The majority of bluebell flowers open sometime in April, the exact date of maximum flowering being dependent on the ambient temperature. Viewing them on a warm sunny spring day, when their delicate perfume attracts bees and other flying insects is a memory to treasure. The majority of flowers are blue, but occasionally pink or white ones appear. There are 5 to 12, or sometimes a few more, flowers per spike. All hang down in one direction with six sharply recurved fluted edges to the narrow bell like flowers. The expanding sharp pointed narrow leaves can push their way through the decaying mat of last autumn’s fallen leaves.
As an easily recognised plant it has many alternative names such as crake feet, crow bells, fairy flower, harebell, wild hyacinth and wood bells. Some of these suggest a mystical side to these enchanting flowers.
If you wish to include bluebells in your garden, growing them from seed is possible, but the bulbs do take four years to mature. Alternatively bulbs can be bought from a reputable supplier and planted 8cm deep in autumn in moderately fertile, humus-rich, well-drained soil that does not dry out. The price of bulbs varies considerably, so do compare prices and check that the bulbs are the English bluebell and not the Spanish bluebell which has much more open flowers with blue anthers and no perfume.

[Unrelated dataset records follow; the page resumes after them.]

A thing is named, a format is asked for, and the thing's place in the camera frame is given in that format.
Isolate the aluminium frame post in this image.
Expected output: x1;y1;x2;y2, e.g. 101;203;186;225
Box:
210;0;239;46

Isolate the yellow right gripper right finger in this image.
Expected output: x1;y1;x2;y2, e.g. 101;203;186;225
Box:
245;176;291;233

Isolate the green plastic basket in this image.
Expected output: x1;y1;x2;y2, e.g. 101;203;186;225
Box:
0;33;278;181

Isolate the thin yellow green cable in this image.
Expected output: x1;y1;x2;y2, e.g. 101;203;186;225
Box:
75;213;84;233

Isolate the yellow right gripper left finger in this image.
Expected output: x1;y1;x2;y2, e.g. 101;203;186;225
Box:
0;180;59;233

The Spanish bluebell was introduced into this country in the 1680s. Many gardens do have large clumps of the Spanish bluebell as this plant has more showy flowers and larger leaves than the native species. However, it spreads easily and gardeners dig up these unwanted plants and dump them on waste ground where they become established. Various pollinating insects spread pollen from these to the flowers of the English bluebell and the resulting hybrid seeds are fertile. These hybrid bluebells are spreading into the margins of our established bluebell woods, although surveys do suggest that for the moment, the native species is still the dominant one. Like many garden plants, bluebells require an association with a soil dwelling symbiotic fungus which helps this plant to grow well.
Bluebells are toxic to humans and very few insects actually eat them too, so they are largely bug free plants! However, there are a couple of minute caterpillars associated with bluebells, one species eats the flowers and the other eats the seeds. They turn into small moths less than 17mm in length. Neither of these moths has been recorded for the Wanstead area yet, but they are easily overlooked as they are so small. If you are interested in learning more about moths, take a look at some stunning photographs of those found locally at www.wanteadwildlife.org.
Bluebells have inspired poets and artists for many years, and each year the City of London arranges events to encourage creative local people with their artistic endeavours. Bluebells are so much part of our English spring and with some many so close by, do go down to the local woods next April to see them once again in all their glory.